- _What the task requires_: From the first line of the records down to the one that holds "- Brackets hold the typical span", transcribe each line exactly and add nothing.
**** Data for review
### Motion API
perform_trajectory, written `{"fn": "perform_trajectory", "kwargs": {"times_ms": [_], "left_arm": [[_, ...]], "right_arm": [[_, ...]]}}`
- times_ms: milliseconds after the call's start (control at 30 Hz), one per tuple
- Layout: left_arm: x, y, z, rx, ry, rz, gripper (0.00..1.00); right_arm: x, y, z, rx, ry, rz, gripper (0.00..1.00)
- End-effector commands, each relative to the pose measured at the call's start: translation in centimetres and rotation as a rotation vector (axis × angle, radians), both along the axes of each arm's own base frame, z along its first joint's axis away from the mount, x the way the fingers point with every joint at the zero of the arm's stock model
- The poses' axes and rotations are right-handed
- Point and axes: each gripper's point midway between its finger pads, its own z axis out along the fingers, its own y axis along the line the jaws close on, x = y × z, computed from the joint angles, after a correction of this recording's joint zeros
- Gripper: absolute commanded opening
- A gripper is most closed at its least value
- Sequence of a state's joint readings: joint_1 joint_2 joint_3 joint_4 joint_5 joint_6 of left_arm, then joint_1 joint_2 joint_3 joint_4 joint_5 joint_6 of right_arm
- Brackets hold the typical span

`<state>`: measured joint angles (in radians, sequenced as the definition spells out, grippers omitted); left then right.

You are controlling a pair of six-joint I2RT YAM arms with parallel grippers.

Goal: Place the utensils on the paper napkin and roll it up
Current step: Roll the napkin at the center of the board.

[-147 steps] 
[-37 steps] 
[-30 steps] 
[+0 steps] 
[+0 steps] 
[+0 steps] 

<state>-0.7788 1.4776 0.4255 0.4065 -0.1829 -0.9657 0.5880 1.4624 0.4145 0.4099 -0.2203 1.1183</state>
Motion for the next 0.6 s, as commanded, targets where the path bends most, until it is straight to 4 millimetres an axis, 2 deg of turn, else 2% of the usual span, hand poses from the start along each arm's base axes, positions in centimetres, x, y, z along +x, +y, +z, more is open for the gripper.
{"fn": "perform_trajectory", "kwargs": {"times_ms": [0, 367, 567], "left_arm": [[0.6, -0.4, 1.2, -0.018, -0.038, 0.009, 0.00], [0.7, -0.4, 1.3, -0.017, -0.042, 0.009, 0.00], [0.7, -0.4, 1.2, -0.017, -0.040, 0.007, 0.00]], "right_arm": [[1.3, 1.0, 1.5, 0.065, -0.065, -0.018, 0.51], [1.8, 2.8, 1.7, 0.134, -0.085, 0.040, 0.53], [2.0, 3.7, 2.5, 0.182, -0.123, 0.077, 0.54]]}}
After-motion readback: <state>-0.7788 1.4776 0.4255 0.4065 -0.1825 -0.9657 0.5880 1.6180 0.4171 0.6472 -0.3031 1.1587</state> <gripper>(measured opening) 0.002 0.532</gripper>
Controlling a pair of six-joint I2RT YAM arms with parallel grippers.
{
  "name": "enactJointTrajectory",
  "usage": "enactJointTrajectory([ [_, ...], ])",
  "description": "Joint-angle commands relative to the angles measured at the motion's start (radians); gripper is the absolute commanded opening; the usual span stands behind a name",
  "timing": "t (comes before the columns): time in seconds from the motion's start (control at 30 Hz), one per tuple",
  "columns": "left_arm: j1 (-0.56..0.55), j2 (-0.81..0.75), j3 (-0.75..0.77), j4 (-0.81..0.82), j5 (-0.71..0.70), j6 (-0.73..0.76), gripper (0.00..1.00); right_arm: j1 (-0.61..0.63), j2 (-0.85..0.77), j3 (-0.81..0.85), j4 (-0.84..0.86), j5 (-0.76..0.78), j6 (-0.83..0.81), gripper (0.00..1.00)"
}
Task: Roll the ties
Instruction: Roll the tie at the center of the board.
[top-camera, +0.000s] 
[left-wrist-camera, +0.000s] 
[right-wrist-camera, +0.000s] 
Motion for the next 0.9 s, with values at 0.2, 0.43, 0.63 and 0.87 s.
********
- _Answer to the problem_:
### Motion API
perform_trajectory, written `{"fn": "perform_trajectory", "kwargs": {"times_ms": [_], "left_arm": [[_, ...]], "right_arm": [[_, ...]]}}`
- times_ms: milliseconds after the call's start (control at 30 Hz), one per tuple
- Layout: left_arm: x, y, z, rx, ry, rz, gripper (0.00..1.00); right_arm: x, y, z, rx, ry, rz, gripper (0.00..1.00)
- End-effector commands, each relative to the pose measured at the call's start: translation in centimetres and rotation as a rotation vector (axis × angle, radians), both along the axes of each arm's own base frame, z along its first joint's axis away from the mount, x the way the fingers point with every joint at the zero of the arm's stock model
- The poses' axes and rotations are right-handed
- Point and axes: each gripper's point midway between its finger pads, its own z axis out along the fingers, its own y axis along the line the jaws close on, x = y × z, computed from the joint angles, after a correction of this recording's joint zeros
- Gripper: absolute commanded opening
- A gripper is most closed at its least value
- Sequence of a state's joint readings: joint_1 joint_2 joint_3 joint_4 joint_5 joint_6 of left_arm, then joint_1 joint_2 joint_3 joint_4 joint_5 joint_6 of right_arm
- Brackets hold the typical span

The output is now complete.